Dunque la fragile memoria repubblicana nasce da qui, da una storia sbagliata. Con conseguenze anche sul calendario civile, sempre più febbricitante e confuso. Per Filippo Focardi, autore di molti libri sulle nostre improvvide amnesie e direttore scientifico dell’Istituto Parri, “c’è una relazione tra la debolezza della festa del 2 giugno e la bulimia legislativa del Parlamento rispetto alle giornate memoriali”. L’ultimo caso riguarda la festa degli alpini, collocata il 26 gennaio a ridosso del giorno dedicato alla Shoah, e per di più coincidente con la battaglia di Nikolaevka sul fronte russo vinta nel 1943 dall’Italia fascista.
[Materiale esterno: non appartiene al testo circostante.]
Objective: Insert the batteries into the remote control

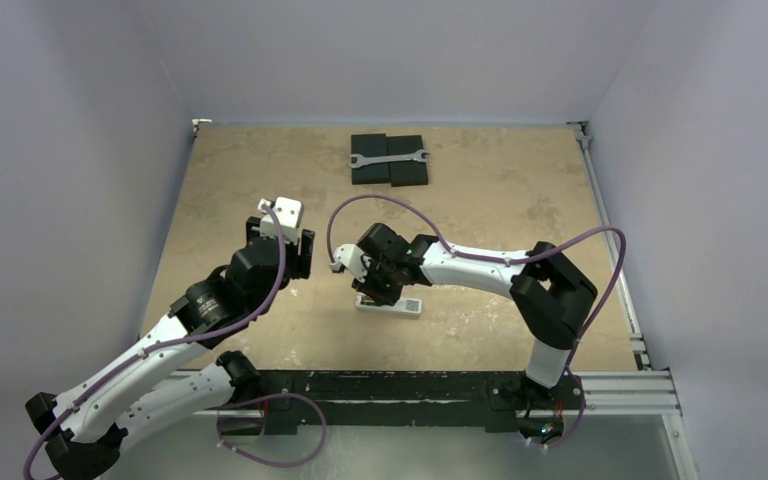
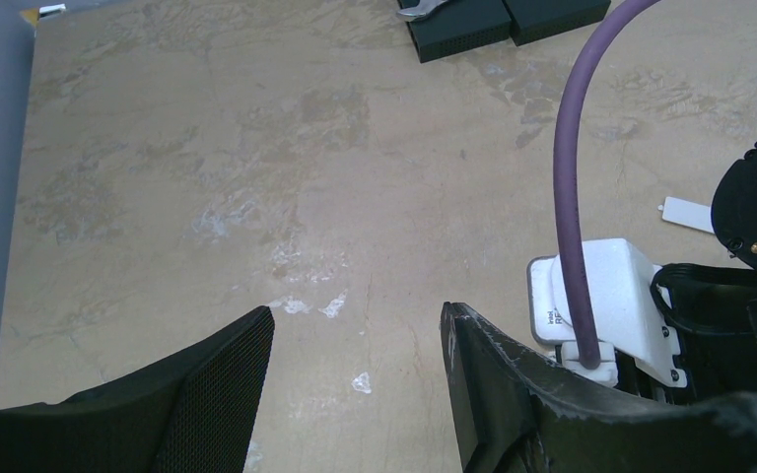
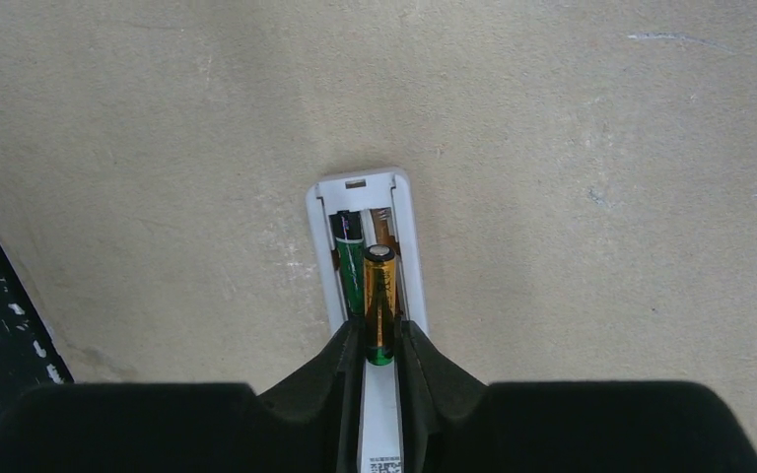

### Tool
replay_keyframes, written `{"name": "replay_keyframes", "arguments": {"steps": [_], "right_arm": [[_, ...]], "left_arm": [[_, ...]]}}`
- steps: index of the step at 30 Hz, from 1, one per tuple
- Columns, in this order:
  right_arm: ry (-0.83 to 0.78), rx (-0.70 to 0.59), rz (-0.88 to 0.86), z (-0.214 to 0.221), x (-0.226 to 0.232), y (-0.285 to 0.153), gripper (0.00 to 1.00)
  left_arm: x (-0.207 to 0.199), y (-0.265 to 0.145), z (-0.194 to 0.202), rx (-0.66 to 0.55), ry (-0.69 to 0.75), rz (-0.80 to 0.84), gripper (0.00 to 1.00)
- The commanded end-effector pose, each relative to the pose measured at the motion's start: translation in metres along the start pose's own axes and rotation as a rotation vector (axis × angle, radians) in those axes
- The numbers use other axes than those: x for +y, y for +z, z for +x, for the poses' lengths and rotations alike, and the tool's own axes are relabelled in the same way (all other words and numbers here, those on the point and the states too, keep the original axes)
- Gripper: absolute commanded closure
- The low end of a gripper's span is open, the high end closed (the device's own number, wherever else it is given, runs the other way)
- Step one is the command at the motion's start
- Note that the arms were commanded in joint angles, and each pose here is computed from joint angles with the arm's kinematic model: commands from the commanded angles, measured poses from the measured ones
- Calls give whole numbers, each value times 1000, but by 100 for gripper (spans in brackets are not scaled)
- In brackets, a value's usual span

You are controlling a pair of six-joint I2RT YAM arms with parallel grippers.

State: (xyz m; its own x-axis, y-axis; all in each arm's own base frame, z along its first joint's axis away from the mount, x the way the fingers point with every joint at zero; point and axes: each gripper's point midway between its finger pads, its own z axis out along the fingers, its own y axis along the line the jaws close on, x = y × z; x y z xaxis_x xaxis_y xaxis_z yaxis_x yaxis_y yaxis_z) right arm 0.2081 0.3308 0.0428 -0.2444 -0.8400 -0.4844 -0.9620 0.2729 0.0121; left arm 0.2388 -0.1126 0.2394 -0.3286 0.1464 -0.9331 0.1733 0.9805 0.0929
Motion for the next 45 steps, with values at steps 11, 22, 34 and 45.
{"name": "replay_keyframes", "arguments": {"steps": [11,22,34,45], "right_arm": [[-1,-67,31,-23,-3,-6,74],[27,-161,91,-36,-7,-33,72],[163,-326,148,-36,-4,-57,76],[372,-509,224,-33,-9,-89,78]], "left_arm": [[1,-1,-5,-14,-25,-3,37],[1,0,-4,-11,-23,-4,37],[-10,6,3,22,-21,28,36],[-53,13,22,130,-138,175,36]]}}
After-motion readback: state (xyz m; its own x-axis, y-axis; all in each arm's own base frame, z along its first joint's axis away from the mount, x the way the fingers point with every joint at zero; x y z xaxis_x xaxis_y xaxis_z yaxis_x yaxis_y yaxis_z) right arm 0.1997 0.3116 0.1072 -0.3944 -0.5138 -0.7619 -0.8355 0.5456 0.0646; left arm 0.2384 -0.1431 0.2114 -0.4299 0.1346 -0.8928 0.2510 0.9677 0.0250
Non c’è il rischio di mescolare accadimenti storici di segno civile contrario? “I nostri parlamentari sono legittimati a riscrivere i patti memoriali, ma questa bulimia spesso nasconde la debolezza dello Stato, incapace di scegliere da che parte stare. Non è un caso che prevalga quello che Giovanni De Luna ha definito un paradigma vittimario: generalmente si preferisce ricordare le vittime, che poi vengono scelte tra gli italiani, mentre si escludono le vittime fatte dagli italiani”.

Curioso un paese che sceglie di piangere le vittime e non di celebrare i successi, quali invece furono la Repubblica e la carta costituzionale che comincia a nascere il 2 giugno del 1946, con l’elezione dell’assemblea costituente. “Non siamo più capaci di raccontare le vittorie”, dice Anna Mastromarino, studiosa di diritto costituzionale. “I nostri costituenti non sono morti per la Costituzione, sono rimasti vivi per costruirla e difenderla. E questo evidentemente è un problema per uno Stato debole che negli ultimi decenni ha preferito celebrare i più deboli, le vittime appunto”. Qui entra in gioco anche il nostro rapporto con la Costituzione. Sempre Calamandrei diceva ai ragazzi che la Carta non è una macchina che una volta messa in moto va avanti da sé: perché si muova bisogna ogni giorno rimetterci dentro il combustibile, ossia l’impegno e la responsabilità. Ma quanti studenti conoscono “la carta della nostra dignità?”.

“In Italia la Costituzione ha smesso di farsi ritualità collettiva”, dice Mastromarino. “Oggi s’è rotto il rapporto tra logos e mito: sopravvive il mito – la Costituzione più bella del mondo – ma non è più capace di farsi discorso quotidiano. Naturalmente le attribuisco una responsabilità che non è sua, piuttosto dei poteri pubblici: solo loro che non sono stati capaci di far parlare la Costituzione”. Nonostante il lavoro immane del presidente Mattarella e dei giudici della Corte costituzionale, tra gli italiani sopravvive per la Carta un rispetto formale che però non si traduce in un sentimento collettivo profondo.

Come rendere più popolare la festa del 2 giugno? Gli studiosi concordano nella necessità di coinvolgere di più il vissuto delle persone, nei comuni e nei singoli territori, oltre che a scuola. Va bene la parata militare a Roma, ma occorre rendere vivo l’anniversario nelle singole comunità, come accade in altri paesi. Sulle testimonianze delle donne ha lavorato molto Patrizia Gabrielli, valorizzandone il contributo fondamentale all’invenzione della democrazia. “Per avvicinarci ai ragazzi bisogna ricorrere a linguaggi nuovi come la danza o il teatro civile, nutriti dall’esperienza delle generazioni che ci hanno preceduto. La storia è un bene comune che non si tutela più soltanto con i libri di testo”. Bisogna prenderne atto, prima che sia troppo tardi. E il 2 giugno diventi solo un weekend lungo, allietato da suggestive scie tricolori nei cieli d’Italia.